Yves Leduc, CEO of Velan Inc., said, “As supplier of critical equipment to essential industries, we were spared the harshest consequences of the global recession that struck early in the quarter, and we responded extremely swiftly in protecting our employees and ensuring the continuity of our global supply chain, while delivering much improved results over last year. Going forward, we are advantaged by a healthy and well-balanced business portfolio, the accelerated margin growth under our V20 plan, as well as the broad set of recent measures that have increased our company’s resilience and agility. These are hard times but there is business momentum, and, more importantly, our employees, with whom Bruno and I have communicated every single week since the pandemic broke out, are responding admirably well to the challenge. I thank them for their resolve and leadership.”

Dividend

At the end of the fiscal year ended February 29, 2020, the Board of Directors deemed appropriate to suspend the quarterly dividend. The decision remains unchanged and will be reviewed on a quarterly basis.

Conference call

Financial analysts, shareholders, and other interested individuals are invited to attend the first quarter conference call to be held on Friday, July 10, 2020, at 11:00 a.m. (EDT). The toll free call-in number is 1-800-905-9496, access code 21965457. A recording of this conference call will be available for seven days at 1-416-626-4144 or 1-800-997-6910, access code 21965457.

About Velan

Founded in Montreal in 1950, Velan Inc. (www.velan.com) is one of the world’s leading manufacturers of industrial valves, with sales of US$371.6 million in its last reported fiscal year. The Company employs over 1,775 people and has manufacturing plants in 9 countries. Velan Inc. is a public company with its shares listed on the Toronto Stock Exchange under the symbol VLN.

Safe harbour statement

This news release may include forward-looking statements, which generally contain words like “should”, “believe”, “anticipate”, “plan”, “may”, “will”, “expect”, “intend”, “continue” or “estimate” or the negatives of these terms or variations of them or similar expressions, all of which are subject to risks and uncertainties, which are disclosed in the Company’s filings with the appropriate securities commissions. While these statements are based on management’s assumptions regarding historical trends, current conditions and expected future developments, as well as other factors that it believes are reasonable and appropriate in the circumstances, no forward-looking statement can be guaranteed and actual future results may differ materially from those expressed herein.
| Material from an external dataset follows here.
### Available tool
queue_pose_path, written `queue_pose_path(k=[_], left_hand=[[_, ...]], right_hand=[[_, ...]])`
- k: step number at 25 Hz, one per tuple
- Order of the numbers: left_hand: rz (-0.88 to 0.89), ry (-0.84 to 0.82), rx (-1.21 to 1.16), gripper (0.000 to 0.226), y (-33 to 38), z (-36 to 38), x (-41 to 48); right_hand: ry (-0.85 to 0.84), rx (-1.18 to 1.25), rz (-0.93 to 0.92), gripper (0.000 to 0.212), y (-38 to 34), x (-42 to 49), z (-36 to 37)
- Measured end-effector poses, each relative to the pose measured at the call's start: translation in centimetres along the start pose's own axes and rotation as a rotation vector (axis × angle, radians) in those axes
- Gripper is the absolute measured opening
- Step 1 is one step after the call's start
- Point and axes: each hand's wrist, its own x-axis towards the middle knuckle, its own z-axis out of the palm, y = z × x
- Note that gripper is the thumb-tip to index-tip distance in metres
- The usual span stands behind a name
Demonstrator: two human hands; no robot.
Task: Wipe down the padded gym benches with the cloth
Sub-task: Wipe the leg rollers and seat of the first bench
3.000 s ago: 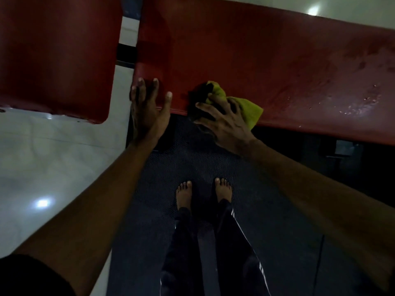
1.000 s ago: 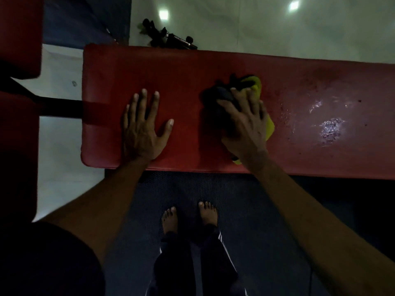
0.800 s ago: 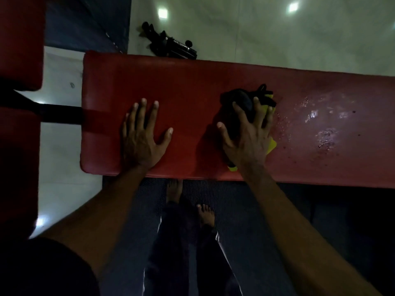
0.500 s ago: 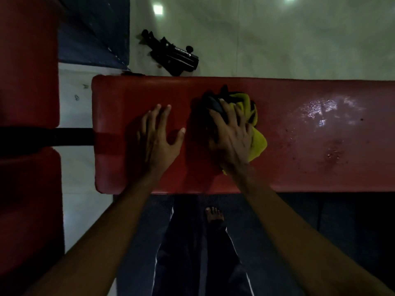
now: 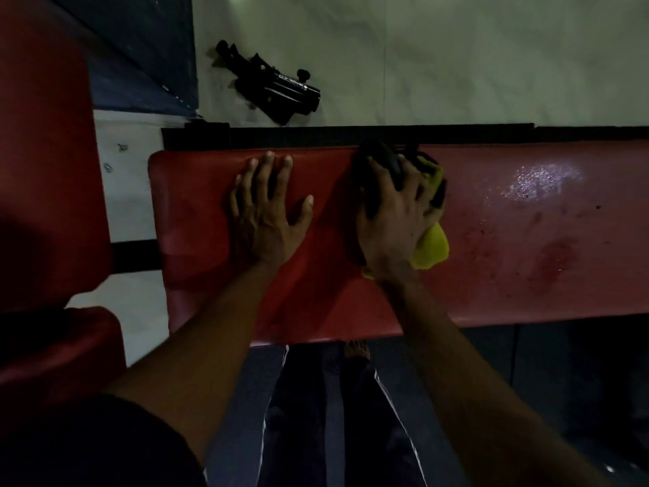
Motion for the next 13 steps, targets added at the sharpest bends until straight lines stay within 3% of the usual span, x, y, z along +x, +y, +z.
queue_pose_path(k=[4, 5, 9, 11, 13], left_hand=[[-0.009, -0.004, -0.004, 0.065, 0.0, -0.1, -0.3], [-0.013, -0.011, -0.006, 0.066, 0.0, -0.2, -0.2], [-0.024, -0.042, -0.008, 0.067, 0.1, 0.0, -0.2], [-0.021, -0.042, 0.002, 0.067, 0.1, 0.1, -0.2], [-0.023, -0.047, -0.003, 0.067, 0.2, -0.1, -0.1]], right_hand=[[-0.100, -0.200, -0.438, 0.048, -0.4, 3.5, -0.5], [-0.094, -0.231, -0.420, 0.051, 0.8, 4.8, -1.2], [-0.035, -0.152, -0.005, 0.043, 3.8, 8.5, -2.8], [-0.036, -0.226, -0.007, 0.042, 1.7, 8.2, -2.0], [-0.087, -0.227, -0.132, 0.046, -1.1, 6.4, -1.2]])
The Company disclaims any intention or obligation to update or revise any forward-looking statements contained herein whether as a result of new information, future events or otherwise, except as required by the applicable securities laws. The forward-looking statements contained in this news release are expressly qualified by this cautionary statement.

Non-IFRS measures

In this press release, the Company presented measures of performance and financial condition that are not defined under International Financial Reporting Standards (“non-IFRS measures”) and are therefore unlikely to be comparable to similar measures presented by other companies. These measures are used by management in assessing the operating results and financial condition of the Company. In addition, they provide readers of the Company’s consolidated financial statements with enhanced understanding of its results and financial condition, and increase transparency and clarity into the operating results of its core business. Reconciliations of these measures can be found on the following page.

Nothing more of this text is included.